THE TASK:
In the data that follows, find the line with "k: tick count"; transcribe it, every later line up to the one with "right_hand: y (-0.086", and that line as well, exactly and with no others.
RECORDED DATA Start Marker
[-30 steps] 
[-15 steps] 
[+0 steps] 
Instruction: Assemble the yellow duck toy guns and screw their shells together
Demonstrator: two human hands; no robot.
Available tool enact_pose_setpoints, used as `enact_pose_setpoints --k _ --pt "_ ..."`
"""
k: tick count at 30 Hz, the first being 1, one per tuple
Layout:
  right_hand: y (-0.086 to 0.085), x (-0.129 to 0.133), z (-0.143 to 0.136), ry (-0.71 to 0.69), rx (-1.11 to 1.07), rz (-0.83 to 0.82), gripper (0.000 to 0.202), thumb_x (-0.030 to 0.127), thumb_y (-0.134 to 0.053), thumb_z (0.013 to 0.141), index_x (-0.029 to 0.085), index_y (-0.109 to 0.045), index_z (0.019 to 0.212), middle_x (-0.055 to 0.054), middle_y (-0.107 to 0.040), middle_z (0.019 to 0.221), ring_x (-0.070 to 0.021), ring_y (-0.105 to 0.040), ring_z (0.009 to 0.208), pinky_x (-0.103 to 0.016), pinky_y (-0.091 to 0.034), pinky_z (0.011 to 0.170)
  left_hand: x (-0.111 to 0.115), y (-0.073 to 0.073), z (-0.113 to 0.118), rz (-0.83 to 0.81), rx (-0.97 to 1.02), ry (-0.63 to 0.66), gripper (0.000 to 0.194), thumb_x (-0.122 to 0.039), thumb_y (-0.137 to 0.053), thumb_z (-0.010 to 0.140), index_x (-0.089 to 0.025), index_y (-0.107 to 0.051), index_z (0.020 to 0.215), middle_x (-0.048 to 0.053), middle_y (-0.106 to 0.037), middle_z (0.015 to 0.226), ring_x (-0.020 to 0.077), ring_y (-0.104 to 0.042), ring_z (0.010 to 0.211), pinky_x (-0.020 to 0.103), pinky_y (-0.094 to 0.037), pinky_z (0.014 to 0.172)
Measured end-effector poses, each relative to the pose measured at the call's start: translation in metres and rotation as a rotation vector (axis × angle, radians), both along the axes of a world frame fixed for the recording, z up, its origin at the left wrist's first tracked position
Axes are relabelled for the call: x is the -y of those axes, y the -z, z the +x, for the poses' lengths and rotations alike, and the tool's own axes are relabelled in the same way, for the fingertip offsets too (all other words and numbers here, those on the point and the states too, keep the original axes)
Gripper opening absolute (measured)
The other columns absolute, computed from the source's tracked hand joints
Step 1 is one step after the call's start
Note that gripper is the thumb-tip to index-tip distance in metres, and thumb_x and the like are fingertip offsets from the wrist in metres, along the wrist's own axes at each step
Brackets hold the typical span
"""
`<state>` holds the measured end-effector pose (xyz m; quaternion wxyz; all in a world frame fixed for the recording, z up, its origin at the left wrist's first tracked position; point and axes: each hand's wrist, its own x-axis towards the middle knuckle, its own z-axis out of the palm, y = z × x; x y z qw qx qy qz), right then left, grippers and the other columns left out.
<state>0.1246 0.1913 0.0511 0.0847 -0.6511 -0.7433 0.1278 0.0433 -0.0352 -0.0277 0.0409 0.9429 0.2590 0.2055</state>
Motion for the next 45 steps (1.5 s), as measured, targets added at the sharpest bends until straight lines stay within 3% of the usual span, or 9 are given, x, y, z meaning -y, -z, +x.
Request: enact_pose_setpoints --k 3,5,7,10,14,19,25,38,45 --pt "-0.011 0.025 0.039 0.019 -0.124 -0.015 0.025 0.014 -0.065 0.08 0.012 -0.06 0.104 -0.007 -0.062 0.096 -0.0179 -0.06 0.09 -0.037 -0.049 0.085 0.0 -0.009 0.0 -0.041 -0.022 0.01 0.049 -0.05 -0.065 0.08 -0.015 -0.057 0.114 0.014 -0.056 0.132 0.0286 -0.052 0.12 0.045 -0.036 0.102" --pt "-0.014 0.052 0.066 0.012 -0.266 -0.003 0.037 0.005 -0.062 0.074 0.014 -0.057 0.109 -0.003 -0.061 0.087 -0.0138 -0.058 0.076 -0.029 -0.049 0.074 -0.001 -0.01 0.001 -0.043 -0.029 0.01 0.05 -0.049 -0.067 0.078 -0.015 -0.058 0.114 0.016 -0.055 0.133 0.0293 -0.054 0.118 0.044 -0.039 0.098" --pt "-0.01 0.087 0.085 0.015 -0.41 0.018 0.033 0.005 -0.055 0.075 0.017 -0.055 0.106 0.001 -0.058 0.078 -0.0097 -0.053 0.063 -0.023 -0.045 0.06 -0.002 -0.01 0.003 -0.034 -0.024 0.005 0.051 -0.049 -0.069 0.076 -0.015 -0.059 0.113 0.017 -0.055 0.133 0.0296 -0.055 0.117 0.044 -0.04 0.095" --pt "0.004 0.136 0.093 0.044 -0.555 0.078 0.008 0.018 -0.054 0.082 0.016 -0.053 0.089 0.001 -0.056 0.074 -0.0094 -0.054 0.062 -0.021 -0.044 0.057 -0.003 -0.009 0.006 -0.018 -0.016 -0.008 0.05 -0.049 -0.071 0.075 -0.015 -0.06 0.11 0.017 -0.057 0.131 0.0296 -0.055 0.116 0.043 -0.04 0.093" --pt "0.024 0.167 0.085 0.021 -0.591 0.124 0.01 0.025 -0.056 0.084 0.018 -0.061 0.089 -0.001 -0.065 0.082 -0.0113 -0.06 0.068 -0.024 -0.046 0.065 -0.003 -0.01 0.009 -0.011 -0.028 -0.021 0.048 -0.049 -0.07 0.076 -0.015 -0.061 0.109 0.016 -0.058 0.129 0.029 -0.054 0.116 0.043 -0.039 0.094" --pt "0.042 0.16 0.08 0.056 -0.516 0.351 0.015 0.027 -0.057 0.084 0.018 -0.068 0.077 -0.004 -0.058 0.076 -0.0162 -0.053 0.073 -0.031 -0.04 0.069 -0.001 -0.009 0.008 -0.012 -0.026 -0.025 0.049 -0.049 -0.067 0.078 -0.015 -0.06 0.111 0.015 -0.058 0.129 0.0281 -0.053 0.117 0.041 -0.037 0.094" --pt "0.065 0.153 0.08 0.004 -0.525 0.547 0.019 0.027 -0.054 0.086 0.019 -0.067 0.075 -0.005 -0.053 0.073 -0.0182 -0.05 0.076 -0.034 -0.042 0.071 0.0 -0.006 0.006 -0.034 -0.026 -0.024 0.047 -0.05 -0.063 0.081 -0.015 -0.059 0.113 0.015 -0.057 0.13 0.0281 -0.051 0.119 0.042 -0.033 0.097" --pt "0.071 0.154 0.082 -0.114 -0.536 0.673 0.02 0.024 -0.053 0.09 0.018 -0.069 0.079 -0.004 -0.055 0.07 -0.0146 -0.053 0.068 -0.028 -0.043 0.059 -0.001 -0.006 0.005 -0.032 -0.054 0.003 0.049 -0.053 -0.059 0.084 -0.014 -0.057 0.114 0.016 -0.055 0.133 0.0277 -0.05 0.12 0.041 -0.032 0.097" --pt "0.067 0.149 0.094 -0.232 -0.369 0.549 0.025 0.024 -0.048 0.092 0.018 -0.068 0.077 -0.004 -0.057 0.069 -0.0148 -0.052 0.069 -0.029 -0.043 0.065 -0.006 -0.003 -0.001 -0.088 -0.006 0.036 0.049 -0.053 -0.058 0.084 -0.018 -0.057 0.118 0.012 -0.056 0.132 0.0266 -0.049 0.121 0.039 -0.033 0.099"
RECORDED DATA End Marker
OUTPUT OF THE TASK:
k: tick count at 30 Hz, the first being 1, one per tuple
Layout:
  right_hand: y (-0.086 to 0.085), x (-0.129 to 0.133), z (-0.143 to 0.136), ry (-0.71 to 0.69), rx (-1.11 to 1.07), rz (-0.83 to 0.82), gripper (0.000 to 0.202), thumb_x (-0.030 to 0.127), thumb_y (-0.134 to 0.053), thumb_z (0.013 to 0.141), index_x (-0.029 to 0.085), index_y (-0.109 to 0.045), index_z (0.019 to 0.212), middle_x (-0.055 to 0.054), middle_y (-0.107 to 0.040), middle_z (0.019 to 0.221), ring_x (-0.070 to 0.021), ring_y (-0.105 to 0.040), ring_z (0.009 to 0.208), pinky_x (-0.103 to 0.016), pinky_y (-0.091 to 0.034), pinky_z (0.011 to 0.170)

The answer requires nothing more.